- **Prompt**:
Using the string "other" as the key, pull each matching line out of the records below.

- **Available data**:
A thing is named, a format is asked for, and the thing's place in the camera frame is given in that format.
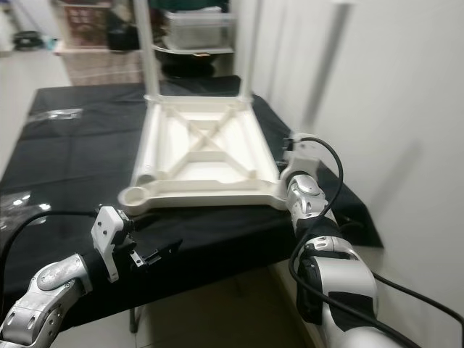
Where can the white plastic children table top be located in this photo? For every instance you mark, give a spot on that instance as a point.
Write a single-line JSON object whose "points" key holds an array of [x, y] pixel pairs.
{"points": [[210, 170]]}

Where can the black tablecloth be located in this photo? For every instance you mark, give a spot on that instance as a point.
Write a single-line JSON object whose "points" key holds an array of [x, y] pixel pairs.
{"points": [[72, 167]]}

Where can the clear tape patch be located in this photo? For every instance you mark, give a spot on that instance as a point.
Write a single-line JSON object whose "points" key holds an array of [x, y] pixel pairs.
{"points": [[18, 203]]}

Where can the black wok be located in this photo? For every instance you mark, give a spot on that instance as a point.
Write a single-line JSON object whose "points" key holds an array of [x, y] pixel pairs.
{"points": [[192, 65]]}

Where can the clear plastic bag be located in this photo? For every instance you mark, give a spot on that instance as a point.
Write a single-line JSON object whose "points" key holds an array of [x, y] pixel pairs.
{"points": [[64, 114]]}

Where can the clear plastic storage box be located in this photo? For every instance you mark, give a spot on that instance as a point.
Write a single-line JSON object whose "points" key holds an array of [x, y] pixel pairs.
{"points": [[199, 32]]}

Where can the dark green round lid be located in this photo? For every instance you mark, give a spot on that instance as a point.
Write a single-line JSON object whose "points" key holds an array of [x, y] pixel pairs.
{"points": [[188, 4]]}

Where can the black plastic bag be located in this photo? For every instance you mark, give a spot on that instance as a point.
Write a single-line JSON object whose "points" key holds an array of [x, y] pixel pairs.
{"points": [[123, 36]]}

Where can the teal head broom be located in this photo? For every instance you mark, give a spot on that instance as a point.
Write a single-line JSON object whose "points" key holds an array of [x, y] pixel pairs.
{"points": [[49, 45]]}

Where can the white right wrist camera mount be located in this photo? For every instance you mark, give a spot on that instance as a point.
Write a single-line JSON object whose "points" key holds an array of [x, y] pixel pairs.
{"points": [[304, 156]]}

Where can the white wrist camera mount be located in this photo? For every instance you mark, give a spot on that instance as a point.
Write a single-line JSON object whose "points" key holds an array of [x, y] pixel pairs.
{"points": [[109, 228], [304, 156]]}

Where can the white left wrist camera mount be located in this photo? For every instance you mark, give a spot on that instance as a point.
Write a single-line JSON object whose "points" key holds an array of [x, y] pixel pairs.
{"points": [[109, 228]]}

--

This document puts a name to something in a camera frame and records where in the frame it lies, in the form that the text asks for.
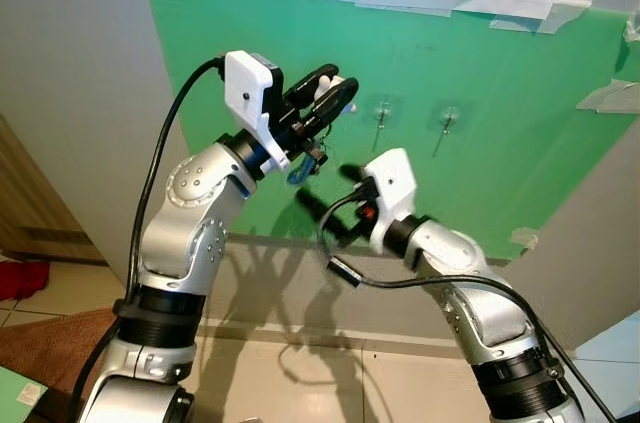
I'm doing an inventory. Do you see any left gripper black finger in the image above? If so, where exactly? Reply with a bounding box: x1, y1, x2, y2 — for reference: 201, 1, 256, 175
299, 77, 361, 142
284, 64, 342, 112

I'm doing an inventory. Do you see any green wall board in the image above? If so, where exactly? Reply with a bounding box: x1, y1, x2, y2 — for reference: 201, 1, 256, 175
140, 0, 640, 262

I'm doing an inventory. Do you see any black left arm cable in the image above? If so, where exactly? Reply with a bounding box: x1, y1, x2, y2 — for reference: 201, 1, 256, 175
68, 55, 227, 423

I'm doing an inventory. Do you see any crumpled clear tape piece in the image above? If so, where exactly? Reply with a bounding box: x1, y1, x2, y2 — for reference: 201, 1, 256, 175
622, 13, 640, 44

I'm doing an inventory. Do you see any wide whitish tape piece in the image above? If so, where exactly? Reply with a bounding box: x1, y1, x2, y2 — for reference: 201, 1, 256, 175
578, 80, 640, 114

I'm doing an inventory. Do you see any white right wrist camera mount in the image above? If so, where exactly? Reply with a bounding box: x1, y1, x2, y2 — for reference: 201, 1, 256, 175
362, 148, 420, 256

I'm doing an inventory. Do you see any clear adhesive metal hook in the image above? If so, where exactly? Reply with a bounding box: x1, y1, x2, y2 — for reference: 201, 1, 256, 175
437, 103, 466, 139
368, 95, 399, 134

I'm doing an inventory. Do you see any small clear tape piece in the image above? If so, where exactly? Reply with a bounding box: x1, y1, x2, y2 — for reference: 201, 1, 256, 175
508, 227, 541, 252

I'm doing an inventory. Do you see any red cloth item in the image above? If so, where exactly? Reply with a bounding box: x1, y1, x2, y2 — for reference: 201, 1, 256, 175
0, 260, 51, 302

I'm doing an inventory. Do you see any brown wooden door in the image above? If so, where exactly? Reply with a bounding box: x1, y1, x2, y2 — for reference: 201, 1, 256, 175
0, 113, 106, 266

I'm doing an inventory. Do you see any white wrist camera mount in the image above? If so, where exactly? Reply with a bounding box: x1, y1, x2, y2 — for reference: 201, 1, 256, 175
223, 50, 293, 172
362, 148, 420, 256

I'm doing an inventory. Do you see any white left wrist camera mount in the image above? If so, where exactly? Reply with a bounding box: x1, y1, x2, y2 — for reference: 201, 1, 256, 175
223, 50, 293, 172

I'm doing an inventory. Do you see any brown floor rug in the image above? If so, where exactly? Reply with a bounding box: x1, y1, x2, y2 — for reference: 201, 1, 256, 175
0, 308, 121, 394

---

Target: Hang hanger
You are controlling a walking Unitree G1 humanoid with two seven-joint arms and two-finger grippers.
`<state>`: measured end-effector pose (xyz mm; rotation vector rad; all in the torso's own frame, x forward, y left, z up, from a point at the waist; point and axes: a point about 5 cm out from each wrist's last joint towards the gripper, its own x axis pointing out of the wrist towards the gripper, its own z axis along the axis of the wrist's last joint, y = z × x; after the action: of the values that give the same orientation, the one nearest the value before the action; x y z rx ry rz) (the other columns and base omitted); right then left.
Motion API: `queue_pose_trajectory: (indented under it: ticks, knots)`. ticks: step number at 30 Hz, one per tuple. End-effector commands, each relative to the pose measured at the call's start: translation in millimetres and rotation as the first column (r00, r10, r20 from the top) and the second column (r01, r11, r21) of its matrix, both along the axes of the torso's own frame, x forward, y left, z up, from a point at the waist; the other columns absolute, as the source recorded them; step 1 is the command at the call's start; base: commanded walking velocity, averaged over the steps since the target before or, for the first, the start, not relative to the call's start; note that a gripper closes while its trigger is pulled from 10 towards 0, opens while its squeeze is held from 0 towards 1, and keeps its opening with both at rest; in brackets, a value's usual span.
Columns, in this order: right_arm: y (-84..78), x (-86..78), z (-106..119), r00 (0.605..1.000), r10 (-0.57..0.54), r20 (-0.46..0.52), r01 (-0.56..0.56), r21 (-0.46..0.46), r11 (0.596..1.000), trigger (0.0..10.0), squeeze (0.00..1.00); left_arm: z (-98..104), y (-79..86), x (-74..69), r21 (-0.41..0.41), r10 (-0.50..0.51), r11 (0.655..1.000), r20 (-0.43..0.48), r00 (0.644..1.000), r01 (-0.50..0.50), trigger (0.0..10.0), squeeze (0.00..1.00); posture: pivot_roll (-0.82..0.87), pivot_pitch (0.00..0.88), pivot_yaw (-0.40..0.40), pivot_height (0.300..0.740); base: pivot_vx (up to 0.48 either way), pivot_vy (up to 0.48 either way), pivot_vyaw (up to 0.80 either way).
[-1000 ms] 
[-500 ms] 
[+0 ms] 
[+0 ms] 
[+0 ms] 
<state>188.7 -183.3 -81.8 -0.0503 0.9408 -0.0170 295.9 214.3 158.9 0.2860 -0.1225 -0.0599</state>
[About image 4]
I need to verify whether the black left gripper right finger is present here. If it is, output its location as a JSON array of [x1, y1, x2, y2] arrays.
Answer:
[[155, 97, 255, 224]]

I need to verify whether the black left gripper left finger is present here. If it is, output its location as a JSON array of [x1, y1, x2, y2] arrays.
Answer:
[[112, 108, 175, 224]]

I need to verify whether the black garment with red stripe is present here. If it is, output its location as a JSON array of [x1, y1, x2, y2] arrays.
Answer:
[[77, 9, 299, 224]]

- **Output**:
`<state>`: measured end-effector pose (xyz mm; rotation vector rad; all in the torso's own frame, x forward, y left, z up, from a point at the waist; point and axes: a point about 5 cm out from each wrist's last joint towards the gripper, its own x axis pointing out of the wrist towards the gripper, its own z axis along the axis of the wrist's last joint, y = z × x; after the action: of the values that give the same orientation, the one nearest the value before the action; x y z rx ry rz) (the other columns and base omitted); right then left.
Motion API: `queue_pose_trajectory: (indented under it: ticks, knots)`. ticks: step number at 30 Hz, one per tuple. End-effector commands, each relative to the pose measured at the call's start: translation in millimetres and rotation as the first column (r00, r10, r20 from the top) and the second column (r01, r11, r21) of its matrix, both along the axes of the torso's own frame, x forward, y left, z up, from a point at the waist; the other columns absolute, as the source recorded them; step 1 is the command at the call's start; base: commanded walking velocity, averaged over the steps since the target before or, for the first, the start, not relative to the call's start; note that a gripper closes while its trigger is pulled from 10 towards 0, opens while its squeeze is held from 0 towards 1, and keeps its opening with both at rest; in brackets, a value's usual span.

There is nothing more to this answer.